Goal of the exercise
Entries follow. Give back exactly the lines starting at the one containing "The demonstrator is" and ending at the one containing "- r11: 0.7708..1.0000", and no other lines.

(Data items)

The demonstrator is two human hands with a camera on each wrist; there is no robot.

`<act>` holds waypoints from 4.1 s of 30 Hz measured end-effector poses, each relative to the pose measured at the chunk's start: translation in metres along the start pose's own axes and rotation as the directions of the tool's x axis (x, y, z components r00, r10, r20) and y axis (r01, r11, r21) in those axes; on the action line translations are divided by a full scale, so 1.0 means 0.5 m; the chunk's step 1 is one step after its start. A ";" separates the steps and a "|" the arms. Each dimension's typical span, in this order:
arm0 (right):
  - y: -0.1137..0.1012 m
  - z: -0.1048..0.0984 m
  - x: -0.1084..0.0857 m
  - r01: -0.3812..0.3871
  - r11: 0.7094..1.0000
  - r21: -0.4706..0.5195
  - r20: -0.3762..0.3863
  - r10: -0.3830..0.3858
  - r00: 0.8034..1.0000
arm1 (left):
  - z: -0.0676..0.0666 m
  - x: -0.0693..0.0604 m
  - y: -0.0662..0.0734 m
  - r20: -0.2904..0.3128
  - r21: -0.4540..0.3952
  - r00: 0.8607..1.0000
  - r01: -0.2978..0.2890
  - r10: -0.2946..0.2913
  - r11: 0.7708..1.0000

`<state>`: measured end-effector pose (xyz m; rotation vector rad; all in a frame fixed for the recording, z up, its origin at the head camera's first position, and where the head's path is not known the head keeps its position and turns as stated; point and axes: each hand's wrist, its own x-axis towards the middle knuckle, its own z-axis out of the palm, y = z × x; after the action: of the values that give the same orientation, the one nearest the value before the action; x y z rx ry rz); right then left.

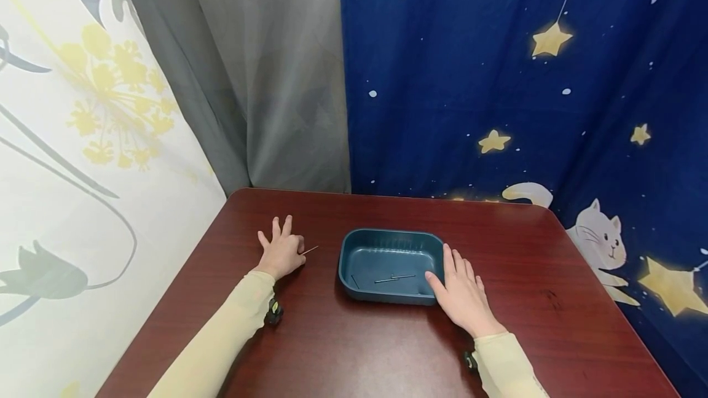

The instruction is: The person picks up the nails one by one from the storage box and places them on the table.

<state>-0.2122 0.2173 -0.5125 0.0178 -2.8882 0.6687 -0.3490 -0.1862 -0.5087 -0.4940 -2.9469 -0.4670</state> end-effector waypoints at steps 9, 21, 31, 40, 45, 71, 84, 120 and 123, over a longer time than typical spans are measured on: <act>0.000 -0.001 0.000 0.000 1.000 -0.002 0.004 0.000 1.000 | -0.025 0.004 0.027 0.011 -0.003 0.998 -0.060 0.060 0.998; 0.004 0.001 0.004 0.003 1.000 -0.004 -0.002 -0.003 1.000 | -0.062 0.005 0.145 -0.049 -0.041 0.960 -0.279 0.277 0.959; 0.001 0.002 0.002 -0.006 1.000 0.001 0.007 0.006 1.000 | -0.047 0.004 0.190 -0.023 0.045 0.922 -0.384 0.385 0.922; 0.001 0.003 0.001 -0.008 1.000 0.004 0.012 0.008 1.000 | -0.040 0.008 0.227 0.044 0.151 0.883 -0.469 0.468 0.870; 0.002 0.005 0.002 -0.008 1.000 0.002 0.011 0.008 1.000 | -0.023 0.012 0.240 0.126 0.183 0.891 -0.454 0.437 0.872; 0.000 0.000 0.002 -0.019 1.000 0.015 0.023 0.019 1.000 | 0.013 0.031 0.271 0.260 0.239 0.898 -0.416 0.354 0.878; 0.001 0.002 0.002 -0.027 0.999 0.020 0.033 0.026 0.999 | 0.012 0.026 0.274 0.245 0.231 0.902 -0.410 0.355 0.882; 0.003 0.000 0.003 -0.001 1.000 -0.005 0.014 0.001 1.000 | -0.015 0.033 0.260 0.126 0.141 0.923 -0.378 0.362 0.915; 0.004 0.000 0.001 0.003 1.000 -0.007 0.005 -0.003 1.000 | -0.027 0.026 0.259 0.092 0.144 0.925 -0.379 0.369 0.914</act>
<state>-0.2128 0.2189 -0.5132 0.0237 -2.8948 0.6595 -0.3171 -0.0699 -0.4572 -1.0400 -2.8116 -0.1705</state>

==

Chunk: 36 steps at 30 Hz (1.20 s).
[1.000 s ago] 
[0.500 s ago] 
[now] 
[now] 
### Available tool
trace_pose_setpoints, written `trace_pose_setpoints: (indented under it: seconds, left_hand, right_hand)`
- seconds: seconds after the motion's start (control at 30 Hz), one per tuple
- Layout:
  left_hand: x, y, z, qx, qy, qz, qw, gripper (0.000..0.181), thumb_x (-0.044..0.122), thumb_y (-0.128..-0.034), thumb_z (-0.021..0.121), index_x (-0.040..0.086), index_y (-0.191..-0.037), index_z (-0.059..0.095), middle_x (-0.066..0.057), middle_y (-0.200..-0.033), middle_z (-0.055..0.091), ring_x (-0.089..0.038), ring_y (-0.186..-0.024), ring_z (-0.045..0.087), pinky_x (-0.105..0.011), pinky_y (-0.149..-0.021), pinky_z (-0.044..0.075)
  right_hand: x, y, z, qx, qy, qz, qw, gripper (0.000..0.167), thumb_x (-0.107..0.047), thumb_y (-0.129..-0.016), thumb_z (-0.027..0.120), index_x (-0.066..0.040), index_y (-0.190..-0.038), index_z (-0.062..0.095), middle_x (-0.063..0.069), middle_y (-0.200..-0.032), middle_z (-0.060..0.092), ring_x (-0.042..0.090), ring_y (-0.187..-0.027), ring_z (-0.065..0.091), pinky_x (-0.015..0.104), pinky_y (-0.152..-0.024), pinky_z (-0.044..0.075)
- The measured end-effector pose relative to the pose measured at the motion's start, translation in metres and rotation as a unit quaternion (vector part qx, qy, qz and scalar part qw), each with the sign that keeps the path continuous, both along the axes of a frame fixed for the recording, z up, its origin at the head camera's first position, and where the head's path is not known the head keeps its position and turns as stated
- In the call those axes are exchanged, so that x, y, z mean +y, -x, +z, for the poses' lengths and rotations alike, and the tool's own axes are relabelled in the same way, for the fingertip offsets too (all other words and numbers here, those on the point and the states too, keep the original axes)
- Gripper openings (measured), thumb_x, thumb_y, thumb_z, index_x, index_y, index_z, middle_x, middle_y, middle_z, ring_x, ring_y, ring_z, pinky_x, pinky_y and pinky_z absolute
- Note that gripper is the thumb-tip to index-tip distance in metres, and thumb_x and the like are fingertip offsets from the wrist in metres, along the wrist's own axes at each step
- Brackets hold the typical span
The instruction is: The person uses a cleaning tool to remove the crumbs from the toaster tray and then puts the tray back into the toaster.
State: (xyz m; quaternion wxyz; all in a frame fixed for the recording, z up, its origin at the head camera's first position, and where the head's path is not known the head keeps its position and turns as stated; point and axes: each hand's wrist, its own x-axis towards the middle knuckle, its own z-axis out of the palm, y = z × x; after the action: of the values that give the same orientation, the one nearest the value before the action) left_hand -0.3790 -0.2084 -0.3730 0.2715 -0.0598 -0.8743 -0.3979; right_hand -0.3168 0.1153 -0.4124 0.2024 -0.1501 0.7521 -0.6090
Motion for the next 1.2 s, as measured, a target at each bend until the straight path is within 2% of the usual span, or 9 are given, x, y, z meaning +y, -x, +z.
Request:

Expected answer
The demonstrator is two human hands with a camera on each wrist; there is no robot.

`<act>` holds waypoints from 4.1 s of 30 Hz measured end-effector poses, each relative to the pose measured at the chunk's start: translation in metres along the start pose's own axes and rotation as the directions of the tool's x axis (x, y, z components r00, r10, r20) and y axis (r01, r11, r21) in those axes; on the action line translations are divided by a full scale, so 1.0 means 0.5 m; the chunk's step 1 is one step after its start. A ";" separates the steps and a "|" the arms. Each dimension's typical span, in this order:
arm0 (right):
  - y: -0.1137..0.1012 m
  - z: -0.1048..0.0984 m
  - x: -0.1084..0.0857 m
  - r01: -0.3812..0.3871
  - r11: 0.7094..1.0000
  - r21: -0.4706..0.5195
  - r20: -0.3762..0.3863
  - r10: -0.3830..0.3858
  - r00: 0.8034..1.0000
arm1 (left):
  - z: -0.0676..0.0666 m
  - x: -0.0693..0.0604 m
  - y: -0.0662..0.0734 m
  - r20: -0.2904..0.3128
  - r21: -0.4540..0.3952
  - r00: 0.8607..1.0000
  - r01: -0.2978..0.2890
  - r10: -0.2946..0.2913
  - r11: 0.7708..1.0000

The output given is complete.